By comparing GNSS and ray-traced tropospheric delays, we were able to estimate the tropospheric delay precision. In the zenith direction, delays agree to within −2.5 mm in terms of bias and 14 mm in terms of standard deviation. Various processing strategies of GNSS observations were applied in order to account for signatures induced by clouds and rainfalls. Results, however, presented only negligible differences in terms of bias and standard deviation for analyzed processing scenarios when compared to ray-traced delays. Treatment of post-fit residuals and application of horizontal gradients from GNSS solution is showed to play a minor role in the estimation procedure. This suggests that ZTD estimation algorithms, with one correction for all satellites, only two gradients and residuals, are not fully representing slant delays.
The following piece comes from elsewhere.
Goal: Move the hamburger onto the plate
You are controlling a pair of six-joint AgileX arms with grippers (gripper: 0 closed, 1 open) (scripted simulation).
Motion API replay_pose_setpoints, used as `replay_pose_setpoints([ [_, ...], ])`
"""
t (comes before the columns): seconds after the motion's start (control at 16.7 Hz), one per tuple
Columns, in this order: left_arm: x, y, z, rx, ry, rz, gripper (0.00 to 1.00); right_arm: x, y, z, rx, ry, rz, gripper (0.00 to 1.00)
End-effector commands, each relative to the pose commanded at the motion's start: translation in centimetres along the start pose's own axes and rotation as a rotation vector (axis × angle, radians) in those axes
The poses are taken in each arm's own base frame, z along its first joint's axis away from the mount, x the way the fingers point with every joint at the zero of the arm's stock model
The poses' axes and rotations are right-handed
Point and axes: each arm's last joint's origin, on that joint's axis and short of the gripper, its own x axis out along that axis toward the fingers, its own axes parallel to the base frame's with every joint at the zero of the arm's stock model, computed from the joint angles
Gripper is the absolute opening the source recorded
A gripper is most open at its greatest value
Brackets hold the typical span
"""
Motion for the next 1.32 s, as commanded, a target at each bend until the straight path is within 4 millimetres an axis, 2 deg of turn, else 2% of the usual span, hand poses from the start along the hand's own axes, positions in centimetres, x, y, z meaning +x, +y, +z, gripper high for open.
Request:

In the analysis of hydrometeors impact on tropospheric delays, over 131,000 slant delays were considered at 13 stations. The data sample was composed of GNSS observations in cloudy and rain conditions expressed by CT and MPE remote sensing products, respectively. Positive ZTD residuals were indicated for observations that propagated through thick clouds and intense rain. The introduced systematic effect varies between 10 to 30 mm, whereas standard deviation for obtained values varies between 16 and 20 mm. The differences are correlated with intensities of phenomena since more significant clouds and precipitation rates lead to increments in correlation coefficients. ZTD discrepancies are lower for CT parameter than for MPE product. However, separation of GNSS observations characterized by different magnitude of precipitation is less pronounced for precipitation rates. This might be due to more localized rainfall events relative to cloud, which tend to form more extensive fractions.
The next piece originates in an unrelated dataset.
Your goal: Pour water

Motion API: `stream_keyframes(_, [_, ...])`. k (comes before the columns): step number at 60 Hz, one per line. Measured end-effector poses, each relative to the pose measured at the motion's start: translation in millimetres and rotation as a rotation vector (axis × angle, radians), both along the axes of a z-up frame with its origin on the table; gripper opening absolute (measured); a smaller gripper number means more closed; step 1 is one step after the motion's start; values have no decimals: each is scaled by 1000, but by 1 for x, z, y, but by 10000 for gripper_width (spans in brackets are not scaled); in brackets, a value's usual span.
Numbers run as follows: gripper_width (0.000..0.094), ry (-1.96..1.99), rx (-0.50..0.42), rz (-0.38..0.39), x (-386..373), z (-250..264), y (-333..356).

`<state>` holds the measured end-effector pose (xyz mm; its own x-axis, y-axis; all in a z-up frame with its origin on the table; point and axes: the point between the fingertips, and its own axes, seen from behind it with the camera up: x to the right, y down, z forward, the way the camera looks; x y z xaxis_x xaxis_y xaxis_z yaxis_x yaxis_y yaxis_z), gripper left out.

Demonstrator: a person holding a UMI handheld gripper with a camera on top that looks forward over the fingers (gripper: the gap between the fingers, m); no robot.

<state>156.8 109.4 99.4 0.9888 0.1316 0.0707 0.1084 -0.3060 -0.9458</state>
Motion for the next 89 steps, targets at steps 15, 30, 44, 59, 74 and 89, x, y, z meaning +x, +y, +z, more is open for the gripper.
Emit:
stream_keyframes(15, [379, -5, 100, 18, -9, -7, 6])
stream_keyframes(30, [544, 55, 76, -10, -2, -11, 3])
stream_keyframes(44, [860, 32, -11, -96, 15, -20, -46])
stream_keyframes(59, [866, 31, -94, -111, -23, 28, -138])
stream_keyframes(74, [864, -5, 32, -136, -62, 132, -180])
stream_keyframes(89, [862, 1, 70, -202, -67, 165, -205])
The initial model-based liquid water and MPE rain rates retrieval shows maximum impact of hydrometeors to be on the level of 5 mm. However, to further advance this research, ray-tracing algorithms should be augmented with liquid water contributions associated with severe weather events to independently assess their magnitude. NWP models need to be carefully validated against radar, radiometer or satellite observations in order to establish comparable data-set, distinguish the effect of hydrometeors and to investigate the impact of estimation procedure on the inhomogeneity studies. The emphasis should be placed on better recognition of azimuthal anisotropy so that weather events could be robustly localized based on differences in tropospheric delays.